Task: {state['task']}
Research Notes: {state['research_notes']}
Write a comprehensive, well-structured response.""")
])
return {"draft": response.content}
def critic_agent(state: ResearchState) -> dict:
"""Reviews and critiques the draft."""
response = llm.invoke([
SystemMessage(content="You are a critical reviewer. Find factual errors, gaps, and improvements."),
HumanMessage(content=f"""
Original Task: {state['task']}
Draft to Review: {state['draft']}
Provide specific, actionable critique. Rate quality 1-10.""")
])
return {"critique": response.content}
def reviser_agent(state: ResearchState) -> dict:
"""Revises based on critique."""
response = llm.invoke([
SystemMessage(content="You are a skilled editor.

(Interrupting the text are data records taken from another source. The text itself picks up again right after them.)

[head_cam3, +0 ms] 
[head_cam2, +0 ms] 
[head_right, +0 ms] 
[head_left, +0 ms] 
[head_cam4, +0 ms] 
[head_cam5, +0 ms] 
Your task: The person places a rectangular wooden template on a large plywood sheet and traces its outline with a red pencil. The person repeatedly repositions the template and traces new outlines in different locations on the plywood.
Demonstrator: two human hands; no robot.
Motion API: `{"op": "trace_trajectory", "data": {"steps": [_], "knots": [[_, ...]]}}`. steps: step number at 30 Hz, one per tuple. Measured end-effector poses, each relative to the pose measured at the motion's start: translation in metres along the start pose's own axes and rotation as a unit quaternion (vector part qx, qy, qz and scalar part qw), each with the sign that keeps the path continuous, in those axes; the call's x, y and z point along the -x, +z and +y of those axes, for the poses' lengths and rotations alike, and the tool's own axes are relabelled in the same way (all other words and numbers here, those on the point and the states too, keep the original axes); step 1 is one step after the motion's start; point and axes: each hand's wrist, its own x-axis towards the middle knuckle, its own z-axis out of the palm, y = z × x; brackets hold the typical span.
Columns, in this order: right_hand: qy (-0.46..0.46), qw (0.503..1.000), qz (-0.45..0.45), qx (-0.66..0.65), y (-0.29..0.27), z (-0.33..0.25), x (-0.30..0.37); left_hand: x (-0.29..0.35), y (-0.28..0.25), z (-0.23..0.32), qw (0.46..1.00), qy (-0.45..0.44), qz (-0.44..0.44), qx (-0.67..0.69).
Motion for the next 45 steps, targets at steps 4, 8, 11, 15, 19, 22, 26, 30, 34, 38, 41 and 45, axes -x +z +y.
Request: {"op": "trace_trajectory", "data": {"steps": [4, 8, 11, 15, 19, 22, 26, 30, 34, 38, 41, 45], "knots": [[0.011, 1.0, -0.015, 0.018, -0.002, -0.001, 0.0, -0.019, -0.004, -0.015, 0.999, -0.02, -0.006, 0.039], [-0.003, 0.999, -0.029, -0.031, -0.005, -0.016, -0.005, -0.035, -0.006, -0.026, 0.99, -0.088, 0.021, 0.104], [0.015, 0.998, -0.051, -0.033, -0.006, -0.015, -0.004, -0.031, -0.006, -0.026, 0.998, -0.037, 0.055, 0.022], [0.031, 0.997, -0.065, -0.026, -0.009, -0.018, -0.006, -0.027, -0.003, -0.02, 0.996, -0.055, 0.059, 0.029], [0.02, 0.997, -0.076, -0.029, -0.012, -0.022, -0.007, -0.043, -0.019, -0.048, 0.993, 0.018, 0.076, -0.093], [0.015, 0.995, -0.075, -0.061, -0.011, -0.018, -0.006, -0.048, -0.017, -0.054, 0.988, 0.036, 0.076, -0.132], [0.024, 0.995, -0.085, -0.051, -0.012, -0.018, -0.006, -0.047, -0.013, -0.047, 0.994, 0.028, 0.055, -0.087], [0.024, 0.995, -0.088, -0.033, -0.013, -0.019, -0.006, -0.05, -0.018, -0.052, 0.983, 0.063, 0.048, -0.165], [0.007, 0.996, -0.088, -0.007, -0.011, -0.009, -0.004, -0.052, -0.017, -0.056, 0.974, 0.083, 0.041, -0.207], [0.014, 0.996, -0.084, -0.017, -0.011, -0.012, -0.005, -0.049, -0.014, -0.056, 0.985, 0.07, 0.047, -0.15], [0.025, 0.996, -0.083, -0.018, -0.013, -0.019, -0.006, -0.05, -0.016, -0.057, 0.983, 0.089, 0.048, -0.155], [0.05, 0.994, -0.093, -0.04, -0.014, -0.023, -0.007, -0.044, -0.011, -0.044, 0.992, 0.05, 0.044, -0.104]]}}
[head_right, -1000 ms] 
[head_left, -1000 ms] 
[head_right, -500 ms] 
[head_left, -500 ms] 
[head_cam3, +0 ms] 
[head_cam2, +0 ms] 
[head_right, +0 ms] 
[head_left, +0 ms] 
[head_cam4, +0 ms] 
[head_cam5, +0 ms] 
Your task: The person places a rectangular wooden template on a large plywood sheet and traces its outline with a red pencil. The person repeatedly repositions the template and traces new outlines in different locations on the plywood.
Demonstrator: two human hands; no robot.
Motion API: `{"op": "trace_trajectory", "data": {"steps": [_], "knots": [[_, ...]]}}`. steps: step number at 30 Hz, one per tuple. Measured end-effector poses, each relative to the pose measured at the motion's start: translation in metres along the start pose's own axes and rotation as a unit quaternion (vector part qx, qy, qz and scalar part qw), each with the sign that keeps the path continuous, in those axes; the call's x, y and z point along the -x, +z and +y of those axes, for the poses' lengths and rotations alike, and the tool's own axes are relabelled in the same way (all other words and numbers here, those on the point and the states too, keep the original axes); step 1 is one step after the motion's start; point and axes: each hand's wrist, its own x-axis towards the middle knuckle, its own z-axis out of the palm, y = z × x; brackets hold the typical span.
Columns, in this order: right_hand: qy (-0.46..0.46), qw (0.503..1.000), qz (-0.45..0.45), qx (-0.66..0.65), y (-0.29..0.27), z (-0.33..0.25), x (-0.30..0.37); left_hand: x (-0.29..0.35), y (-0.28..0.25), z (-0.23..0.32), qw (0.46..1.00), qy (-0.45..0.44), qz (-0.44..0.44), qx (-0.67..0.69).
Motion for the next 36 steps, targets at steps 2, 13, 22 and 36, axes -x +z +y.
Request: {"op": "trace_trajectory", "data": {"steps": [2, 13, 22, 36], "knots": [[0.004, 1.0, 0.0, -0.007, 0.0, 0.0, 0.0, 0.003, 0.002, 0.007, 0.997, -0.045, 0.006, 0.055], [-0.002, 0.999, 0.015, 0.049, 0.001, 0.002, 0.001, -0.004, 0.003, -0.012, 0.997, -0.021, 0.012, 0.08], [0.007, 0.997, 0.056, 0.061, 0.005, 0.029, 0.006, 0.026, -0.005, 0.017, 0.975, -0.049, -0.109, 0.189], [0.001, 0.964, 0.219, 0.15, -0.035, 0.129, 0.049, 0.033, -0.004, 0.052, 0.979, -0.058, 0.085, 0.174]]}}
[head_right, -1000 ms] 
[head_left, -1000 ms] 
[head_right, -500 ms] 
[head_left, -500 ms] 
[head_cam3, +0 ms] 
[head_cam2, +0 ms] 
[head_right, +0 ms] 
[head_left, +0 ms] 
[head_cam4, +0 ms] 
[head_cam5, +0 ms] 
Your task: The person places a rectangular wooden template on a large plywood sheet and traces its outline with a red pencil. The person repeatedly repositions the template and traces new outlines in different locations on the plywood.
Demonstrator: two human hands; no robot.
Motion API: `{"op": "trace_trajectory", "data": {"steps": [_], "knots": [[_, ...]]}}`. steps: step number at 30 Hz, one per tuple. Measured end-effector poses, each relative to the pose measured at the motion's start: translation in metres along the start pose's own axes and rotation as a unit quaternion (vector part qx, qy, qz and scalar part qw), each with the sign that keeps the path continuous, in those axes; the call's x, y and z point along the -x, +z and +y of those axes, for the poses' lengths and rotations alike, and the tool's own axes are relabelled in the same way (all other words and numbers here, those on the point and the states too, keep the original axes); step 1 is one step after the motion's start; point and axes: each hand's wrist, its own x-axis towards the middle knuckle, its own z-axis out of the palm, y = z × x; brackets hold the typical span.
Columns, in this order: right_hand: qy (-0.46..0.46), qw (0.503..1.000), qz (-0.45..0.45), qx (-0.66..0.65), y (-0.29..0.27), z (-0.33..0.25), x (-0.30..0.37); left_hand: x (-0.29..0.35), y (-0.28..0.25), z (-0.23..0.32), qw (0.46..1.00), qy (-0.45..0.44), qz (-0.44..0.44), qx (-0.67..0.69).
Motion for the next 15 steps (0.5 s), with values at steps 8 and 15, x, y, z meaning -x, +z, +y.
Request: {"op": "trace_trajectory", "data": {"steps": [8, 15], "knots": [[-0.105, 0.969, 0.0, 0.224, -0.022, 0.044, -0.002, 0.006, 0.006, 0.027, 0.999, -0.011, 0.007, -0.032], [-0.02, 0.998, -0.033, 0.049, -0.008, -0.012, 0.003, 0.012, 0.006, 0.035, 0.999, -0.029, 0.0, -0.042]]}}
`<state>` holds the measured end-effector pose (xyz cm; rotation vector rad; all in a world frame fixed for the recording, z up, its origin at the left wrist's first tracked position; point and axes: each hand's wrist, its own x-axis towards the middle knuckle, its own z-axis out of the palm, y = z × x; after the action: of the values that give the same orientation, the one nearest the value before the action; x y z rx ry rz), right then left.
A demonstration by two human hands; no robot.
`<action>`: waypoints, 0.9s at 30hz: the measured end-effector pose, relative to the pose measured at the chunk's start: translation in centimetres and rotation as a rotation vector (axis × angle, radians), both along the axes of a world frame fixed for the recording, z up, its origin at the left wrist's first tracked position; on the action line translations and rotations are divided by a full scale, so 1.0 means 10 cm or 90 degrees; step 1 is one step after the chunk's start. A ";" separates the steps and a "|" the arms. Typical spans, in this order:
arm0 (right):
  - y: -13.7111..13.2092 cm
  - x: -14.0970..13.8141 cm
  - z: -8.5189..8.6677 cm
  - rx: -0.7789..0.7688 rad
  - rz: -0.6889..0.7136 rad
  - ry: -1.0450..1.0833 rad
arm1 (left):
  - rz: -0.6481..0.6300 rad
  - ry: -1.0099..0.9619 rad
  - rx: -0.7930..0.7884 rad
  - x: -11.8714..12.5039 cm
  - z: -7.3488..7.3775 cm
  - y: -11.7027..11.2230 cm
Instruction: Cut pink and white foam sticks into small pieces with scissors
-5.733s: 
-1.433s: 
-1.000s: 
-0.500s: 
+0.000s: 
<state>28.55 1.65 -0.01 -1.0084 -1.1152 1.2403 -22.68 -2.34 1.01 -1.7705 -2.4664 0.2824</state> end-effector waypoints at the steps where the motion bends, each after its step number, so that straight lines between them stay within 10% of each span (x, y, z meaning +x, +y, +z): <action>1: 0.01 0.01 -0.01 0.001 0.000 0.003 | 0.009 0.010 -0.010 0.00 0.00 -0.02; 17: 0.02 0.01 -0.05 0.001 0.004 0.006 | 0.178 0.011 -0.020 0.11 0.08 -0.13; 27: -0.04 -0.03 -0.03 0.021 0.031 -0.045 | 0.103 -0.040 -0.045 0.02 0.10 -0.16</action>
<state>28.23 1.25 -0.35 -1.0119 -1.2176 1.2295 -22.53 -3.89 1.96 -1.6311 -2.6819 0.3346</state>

Improve the draft based on critique."),
HumanMessage(content=f"""
Task: {state['task']}
Original Draft: {state['draft']}
Critique: {state['critique']}
Produce the final, polished version.""")
])
return {"final_output": response.content}
# ── Build Graph ───────────────────────────────────────────
def build_research_pipeline() -> StateGraph:
graph = StateGraph(ResearchState)
# Add nodes
graph.add_node("researcher", researcher_agent)
graph.add_node("writer", writer_agent)
graph.add_node("critic", critic_agent)
graph.add_node("reviser", reviser_agent)
# Define edges (pipeline flow)
graph.set_entry_point("researcher")
graph.add_edge("researcher", "writer")
graph.add_edge("writer", "critic")
graph.add_edge("critic", "reviser")
graph.add_edge("reviser", END)
return graph.compile()
# ── Run Pipeline ──────────────────────────────────────────
pipeline = build_research_pipeline()
result = pipeline.invoke({
"task": "Explain how transformers work in modern LLMs",
"messages": [],
"research_notes": "",
"draft": "",
"critique": "",
"final_output": "",
})
print("=== FINAL OUTPUT ===")
print(result["final_output"])
print("\n=== CRITIQUE ===")
print(result["critique"])
🔧 Agent Framework Comparison
| Framework | Best For | Key Feature | Complexity |
|---|---|---|---|
| LangGraph | Complex stateful workflows, DAGs | Graph-based state machines, cycles | Medium |
| CrewAI | Role-based multi-agent teams | Crew + Role abstractions, easy setup | Low |
| AutoGen | Conversational multi-agent | Agent conversations, code execution | Medium |
| Anthropic SDK | Production agents with Claude | Native tool use, streaming, vision | Low |
| Custom | Maximum control and performance | Build exactly what you need | High |
✅ Agent Design Best Practices
- Design for failure: Agents will sometimes call wrong tools or loop. Add max step limits, error handling, and fallbacks.
- Minimal tool surface: Give agents only the tools they need. Fewer tools = less confusion = more reliable behavior.
- Structured tool outputs: Return consistent JSON from tools. Unstructured output confuses agents.
- Observability: Log every tool call, reasoning step, and state transition. You need visibility to debug agents.
- Human-in-the-loop: For high-stakes actions (deleting data, sending emails), require human approval before execution.
- Idempotent tools: Design tools that can be safely retried without side effects (or track completed actions in state).